A Comissão de Desenvolvimento Urbano (CDU) da Câmara dos Deputados aprovou o relatório do deputado federal Hildo Rocha (MDB) ao Projeto de Lei nº 4.866, de autoria do deputado Rafael Brito (MDB), que propõe alterações na Lei nº 12.587/2012 para incentivar a elaboração de planos de mobilidade urbana pelos municípios.
Fortalecimento da Política Nacional de Mobilidade Urbana
A proposta busca fortalecer a Política Nacional de Mobilidade Urbana (PNMU), que já estabelece a obrigatoriedade da elaboração desses planos para cidades com mais de 20 mil habitantes, integrantes de regiões metropolitanas ou áreas de interesse turístico. Segundo o relator, o plano é peça essencial para o planejamento urbano e para a organização do transporte e da circulação de pessoas e cargas.

Prazos legais encerrados
Os prazos legais para a elaboração dos planos já foram encerrados — em abril de 2024 para municípios com mais de 250 mil habitantes e em abril de 2025 para os demais. Com isso, cidades que ainda não elaboraram seus planos ficam impedidas de acessar recursos federais destinados à mobilidade urbana.
Apoio técnico às prefeituras
O relator ressaltou que o projeto é meritório e oportuno ao fortalecer o mecanismo de apoio técnico e financeiro por parte da União. “Ao prever a priorização de recursos federais para a elaboração dos planos, o projeto reconhece que a baixa adesão municipal decorre, em grande medida, da falta de suporte financeiro adequado”, acrescentou.
Ação em busca da eficácia
Durante o pronunciamento, Hildo Rocha também chamou atenção para problemas na qualidade dos planos já elaborados. “Muitos municípios fizeram a lei, o plano de mobilidade, copiando de outros municípios. Não fez um estudo, não fez diagnóstico”, criticou.

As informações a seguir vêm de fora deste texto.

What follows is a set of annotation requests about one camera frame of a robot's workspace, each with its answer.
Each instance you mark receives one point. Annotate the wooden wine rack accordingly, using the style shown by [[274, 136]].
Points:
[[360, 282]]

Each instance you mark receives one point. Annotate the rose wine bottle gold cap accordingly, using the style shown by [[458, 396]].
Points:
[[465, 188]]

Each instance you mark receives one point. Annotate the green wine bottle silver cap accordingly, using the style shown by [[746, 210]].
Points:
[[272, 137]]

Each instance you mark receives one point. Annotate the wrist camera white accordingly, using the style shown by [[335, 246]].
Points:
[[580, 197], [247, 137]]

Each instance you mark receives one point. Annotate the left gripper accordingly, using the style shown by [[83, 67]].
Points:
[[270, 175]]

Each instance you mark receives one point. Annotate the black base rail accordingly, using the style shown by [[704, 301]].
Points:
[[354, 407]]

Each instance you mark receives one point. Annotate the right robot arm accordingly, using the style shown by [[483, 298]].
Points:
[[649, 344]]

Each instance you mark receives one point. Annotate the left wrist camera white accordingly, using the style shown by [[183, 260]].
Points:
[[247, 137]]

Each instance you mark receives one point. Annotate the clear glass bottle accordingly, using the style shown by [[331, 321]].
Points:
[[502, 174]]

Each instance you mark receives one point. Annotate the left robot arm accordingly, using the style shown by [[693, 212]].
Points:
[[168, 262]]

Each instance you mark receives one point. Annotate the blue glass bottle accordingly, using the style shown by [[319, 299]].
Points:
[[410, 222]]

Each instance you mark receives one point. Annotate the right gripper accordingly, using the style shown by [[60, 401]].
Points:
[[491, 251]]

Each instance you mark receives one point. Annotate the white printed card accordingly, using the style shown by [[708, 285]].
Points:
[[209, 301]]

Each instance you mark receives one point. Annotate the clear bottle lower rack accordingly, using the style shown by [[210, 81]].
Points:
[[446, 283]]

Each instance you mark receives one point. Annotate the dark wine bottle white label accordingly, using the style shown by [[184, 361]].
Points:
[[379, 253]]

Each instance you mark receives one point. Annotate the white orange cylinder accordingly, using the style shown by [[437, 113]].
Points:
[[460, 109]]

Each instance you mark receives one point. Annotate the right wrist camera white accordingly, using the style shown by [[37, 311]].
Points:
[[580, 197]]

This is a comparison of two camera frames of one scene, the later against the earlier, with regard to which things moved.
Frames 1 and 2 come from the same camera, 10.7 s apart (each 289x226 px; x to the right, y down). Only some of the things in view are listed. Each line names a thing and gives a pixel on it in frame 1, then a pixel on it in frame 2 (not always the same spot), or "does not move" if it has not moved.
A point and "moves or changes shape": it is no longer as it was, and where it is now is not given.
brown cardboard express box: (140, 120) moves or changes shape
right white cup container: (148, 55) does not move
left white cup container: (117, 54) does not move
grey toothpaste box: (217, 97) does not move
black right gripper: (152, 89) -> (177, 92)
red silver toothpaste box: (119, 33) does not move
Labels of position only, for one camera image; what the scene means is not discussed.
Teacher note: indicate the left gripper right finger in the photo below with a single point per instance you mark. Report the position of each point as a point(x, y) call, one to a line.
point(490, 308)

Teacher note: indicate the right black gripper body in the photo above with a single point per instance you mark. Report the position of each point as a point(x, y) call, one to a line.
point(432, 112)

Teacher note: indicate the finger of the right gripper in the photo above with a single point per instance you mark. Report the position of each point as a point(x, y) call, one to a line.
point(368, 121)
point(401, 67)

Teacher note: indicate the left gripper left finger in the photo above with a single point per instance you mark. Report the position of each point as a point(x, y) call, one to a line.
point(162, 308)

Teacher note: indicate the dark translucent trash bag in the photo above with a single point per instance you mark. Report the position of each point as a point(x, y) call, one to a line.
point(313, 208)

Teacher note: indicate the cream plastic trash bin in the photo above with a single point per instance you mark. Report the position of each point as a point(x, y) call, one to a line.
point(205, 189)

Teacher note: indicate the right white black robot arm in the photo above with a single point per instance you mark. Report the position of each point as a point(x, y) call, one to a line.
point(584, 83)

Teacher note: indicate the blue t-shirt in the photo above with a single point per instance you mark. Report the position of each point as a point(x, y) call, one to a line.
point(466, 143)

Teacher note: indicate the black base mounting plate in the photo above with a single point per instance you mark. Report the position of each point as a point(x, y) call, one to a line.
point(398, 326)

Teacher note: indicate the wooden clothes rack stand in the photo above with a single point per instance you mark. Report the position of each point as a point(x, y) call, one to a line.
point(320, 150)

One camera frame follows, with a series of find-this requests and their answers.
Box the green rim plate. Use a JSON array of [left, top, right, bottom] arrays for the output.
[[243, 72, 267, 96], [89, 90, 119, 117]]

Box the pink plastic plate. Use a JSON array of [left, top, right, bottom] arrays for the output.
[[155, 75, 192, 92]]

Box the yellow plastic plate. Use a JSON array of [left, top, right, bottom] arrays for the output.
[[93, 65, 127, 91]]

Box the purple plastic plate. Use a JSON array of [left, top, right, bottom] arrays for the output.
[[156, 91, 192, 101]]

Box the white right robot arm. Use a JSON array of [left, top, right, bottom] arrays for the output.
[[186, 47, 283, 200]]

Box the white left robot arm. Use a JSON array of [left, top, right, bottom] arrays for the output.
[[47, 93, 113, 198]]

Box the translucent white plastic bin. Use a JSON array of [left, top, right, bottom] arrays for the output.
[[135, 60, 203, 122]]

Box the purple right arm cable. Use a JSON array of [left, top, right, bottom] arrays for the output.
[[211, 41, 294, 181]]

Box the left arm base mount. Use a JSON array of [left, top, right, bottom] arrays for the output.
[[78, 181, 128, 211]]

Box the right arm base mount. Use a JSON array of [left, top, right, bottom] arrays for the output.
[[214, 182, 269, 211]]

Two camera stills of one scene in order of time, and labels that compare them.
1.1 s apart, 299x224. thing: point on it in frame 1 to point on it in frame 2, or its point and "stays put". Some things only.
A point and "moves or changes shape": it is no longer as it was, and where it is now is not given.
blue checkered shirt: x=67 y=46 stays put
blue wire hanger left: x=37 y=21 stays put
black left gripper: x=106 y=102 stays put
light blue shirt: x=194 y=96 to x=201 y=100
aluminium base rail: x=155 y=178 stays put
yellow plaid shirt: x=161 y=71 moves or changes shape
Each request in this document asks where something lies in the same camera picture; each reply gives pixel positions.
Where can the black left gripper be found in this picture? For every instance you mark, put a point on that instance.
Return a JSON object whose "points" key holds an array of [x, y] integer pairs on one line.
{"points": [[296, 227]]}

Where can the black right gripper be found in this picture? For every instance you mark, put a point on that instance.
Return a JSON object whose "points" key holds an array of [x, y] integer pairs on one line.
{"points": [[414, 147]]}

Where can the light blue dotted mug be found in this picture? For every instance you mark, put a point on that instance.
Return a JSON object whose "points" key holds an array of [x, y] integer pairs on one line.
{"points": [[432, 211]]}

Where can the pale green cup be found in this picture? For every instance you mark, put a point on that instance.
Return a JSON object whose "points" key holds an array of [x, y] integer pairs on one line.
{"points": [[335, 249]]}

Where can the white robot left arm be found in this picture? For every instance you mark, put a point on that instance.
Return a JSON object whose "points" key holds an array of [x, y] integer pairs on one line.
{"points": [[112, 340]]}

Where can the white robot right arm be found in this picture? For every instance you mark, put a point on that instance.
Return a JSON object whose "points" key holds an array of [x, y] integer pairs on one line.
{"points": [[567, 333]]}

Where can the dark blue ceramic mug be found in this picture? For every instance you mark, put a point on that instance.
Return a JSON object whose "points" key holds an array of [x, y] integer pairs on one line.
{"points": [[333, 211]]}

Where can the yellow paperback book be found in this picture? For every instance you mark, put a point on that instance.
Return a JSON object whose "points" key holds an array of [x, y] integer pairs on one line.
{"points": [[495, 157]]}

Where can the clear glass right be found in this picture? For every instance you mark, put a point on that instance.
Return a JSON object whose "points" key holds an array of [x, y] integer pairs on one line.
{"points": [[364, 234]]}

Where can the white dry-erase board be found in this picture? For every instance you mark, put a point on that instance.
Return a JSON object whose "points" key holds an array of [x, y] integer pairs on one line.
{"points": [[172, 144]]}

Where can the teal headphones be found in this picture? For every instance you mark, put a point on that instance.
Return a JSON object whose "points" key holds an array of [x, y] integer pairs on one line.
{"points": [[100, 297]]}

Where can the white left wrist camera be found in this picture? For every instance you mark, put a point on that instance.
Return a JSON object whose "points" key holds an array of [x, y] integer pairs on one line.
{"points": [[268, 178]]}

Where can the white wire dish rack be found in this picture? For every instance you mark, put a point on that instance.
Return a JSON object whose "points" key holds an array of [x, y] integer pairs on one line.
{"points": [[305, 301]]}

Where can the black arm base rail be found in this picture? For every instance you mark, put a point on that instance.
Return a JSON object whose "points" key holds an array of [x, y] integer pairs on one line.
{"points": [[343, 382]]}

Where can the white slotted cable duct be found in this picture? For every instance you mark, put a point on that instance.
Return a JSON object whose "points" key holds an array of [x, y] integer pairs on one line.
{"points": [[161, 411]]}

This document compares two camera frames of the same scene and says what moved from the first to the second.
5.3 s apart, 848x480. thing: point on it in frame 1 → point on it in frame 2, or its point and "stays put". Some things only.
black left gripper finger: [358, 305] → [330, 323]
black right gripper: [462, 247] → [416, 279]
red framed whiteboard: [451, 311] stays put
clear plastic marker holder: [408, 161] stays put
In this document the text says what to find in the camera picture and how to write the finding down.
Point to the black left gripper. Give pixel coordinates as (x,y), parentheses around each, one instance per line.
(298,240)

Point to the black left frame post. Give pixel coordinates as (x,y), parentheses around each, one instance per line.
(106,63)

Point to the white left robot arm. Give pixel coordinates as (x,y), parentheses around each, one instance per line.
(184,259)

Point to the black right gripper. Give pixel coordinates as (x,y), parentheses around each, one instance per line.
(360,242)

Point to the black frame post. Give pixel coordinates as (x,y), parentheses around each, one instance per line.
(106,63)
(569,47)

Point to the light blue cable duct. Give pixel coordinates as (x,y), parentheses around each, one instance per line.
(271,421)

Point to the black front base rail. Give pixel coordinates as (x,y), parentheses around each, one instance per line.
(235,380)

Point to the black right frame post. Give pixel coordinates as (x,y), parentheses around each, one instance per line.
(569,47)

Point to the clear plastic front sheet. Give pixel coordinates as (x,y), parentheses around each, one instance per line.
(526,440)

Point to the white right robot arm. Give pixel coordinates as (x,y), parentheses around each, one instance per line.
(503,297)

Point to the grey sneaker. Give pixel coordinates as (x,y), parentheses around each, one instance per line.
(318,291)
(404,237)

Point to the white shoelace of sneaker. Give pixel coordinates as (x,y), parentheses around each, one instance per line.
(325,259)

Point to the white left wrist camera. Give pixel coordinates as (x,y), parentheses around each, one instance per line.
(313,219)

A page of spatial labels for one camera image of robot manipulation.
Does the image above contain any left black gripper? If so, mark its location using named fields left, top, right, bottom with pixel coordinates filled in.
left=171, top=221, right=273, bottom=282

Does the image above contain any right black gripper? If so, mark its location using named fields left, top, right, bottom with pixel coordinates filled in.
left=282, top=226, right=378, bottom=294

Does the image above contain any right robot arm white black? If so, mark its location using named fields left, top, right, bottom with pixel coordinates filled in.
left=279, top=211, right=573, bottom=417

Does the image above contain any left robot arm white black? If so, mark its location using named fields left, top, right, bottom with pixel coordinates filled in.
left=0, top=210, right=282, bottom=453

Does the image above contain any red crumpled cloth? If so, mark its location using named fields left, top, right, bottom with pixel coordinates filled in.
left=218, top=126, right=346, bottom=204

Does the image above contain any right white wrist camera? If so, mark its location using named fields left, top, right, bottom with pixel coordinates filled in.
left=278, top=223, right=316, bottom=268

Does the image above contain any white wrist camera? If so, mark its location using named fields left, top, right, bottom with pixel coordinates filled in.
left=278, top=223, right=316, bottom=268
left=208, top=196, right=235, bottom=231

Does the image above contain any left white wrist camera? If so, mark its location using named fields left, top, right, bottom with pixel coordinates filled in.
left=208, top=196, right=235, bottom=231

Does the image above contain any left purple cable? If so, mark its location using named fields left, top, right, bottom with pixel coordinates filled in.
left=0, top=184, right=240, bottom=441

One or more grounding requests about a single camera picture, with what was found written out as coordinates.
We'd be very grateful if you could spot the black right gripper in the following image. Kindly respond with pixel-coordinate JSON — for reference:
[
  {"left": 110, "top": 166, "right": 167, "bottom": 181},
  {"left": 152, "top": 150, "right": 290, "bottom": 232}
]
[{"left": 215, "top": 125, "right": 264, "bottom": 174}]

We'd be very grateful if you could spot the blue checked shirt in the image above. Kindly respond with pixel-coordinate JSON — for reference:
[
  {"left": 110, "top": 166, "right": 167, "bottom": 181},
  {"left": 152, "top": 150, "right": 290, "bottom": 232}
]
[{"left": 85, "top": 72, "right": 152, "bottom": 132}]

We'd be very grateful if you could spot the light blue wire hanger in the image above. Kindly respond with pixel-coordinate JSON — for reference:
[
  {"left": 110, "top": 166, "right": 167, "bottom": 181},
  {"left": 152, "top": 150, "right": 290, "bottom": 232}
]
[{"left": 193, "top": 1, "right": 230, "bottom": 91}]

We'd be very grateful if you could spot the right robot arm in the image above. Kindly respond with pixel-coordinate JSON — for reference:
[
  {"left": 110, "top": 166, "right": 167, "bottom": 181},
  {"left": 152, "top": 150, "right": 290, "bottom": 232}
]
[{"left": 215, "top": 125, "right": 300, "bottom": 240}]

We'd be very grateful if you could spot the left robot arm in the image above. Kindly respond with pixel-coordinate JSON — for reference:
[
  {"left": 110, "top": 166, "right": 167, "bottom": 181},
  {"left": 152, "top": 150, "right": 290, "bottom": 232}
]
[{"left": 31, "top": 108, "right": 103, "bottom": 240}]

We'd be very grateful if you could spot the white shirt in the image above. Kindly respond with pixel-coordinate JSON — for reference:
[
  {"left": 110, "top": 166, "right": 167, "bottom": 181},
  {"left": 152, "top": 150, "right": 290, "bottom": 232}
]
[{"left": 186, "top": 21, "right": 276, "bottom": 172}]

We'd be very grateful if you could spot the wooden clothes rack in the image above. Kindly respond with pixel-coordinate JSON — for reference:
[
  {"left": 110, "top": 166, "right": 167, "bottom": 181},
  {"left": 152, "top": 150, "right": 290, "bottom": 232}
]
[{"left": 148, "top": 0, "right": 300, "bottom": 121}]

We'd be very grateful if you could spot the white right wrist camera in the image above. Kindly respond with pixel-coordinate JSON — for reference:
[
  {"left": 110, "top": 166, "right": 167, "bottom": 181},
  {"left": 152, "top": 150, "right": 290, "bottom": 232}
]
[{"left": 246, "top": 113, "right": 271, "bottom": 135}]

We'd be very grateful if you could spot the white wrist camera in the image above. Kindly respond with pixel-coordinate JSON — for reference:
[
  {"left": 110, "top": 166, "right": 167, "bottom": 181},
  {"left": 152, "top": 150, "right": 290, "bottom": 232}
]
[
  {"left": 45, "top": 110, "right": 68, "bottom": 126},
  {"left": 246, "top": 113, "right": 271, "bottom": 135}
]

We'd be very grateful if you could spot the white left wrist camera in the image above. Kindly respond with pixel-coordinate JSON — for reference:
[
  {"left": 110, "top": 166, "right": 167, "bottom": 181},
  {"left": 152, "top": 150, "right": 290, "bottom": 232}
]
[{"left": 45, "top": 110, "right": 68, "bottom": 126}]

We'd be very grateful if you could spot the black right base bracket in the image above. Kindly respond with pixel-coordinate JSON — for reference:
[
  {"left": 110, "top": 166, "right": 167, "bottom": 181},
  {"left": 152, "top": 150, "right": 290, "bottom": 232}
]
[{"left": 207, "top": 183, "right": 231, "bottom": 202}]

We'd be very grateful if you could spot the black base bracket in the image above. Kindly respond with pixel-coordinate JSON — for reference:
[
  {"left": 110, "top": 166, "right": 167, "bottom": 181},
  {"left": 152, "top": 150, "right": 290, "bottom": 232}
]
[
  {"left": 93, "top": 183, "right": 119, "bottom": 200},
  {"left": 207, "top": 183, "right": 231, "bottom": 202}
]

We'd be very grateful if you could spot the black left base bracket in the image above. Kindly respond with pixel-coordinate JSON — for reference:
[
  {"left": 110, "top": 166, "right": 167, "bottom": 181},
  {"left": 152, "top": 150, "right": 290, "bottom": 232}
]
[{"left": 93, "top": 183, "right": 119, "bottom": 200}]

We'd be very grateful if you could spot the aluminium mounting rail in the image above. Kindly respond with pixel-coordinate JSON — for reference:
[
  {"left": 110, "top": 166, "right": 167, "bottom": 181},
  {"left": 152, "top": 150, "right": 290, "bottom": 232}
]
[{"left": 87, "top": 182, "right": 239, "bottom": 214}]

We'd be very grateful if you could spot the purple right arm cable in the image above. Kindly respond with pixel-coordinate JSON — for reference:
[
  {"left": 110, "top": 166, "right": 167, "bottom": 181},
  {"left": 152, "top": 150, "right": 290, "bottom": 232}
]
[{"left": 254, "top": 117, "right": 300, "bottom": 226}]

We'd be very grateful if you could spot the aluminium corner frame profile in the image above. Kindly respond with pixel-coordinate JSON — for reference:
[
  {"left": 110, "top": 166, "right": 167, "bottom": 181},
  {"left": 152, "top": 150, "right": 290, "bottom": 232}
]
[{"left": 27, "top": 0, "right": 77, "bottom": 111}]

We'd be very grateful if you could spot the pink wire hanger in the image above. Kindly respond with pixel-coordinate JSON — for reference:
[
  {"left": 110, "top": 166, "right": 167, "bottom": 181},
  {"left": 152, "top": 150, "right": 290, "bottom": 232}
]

O parlamentar explicou que a proposta cria mecanismos para evitar esse tipo de distorção, ao condicionar a liberação de recursos à análise técnica dos planos. “O projeto cria mecanismos eficaz para coibir a elaboração de documentos meramente formais”, destacou.
Outro ponto enfatizado foi a relação entre mobilidade urbana e segurança no trânsito. “O plano de mobilidade evita acidentes e muitas pessoas têm morrido e muitos sequelados”, afirmou, citando o aumento de atendimentos em unidades de reabilitação. “Estamos vendo filas e filas em função de desastres, principalmente com motocicletas, porque os planos de mobilidade não existirem nas cidades”.
Financiamento
Hildo Rocha também defendeu o papel da União no financiamento dessas iniciativas, especialmente para municípios com menor capacidade financeira. “Muitas das vezes, o município não tem dinheiro pra fazer o plano, que é caro”, disse, destacando desigualdades regionais.
Ao final, o relator reiterou a importância da proposta para o país. “Essa matéria é de grande relevância para todos nós brasileiros”, concluiu.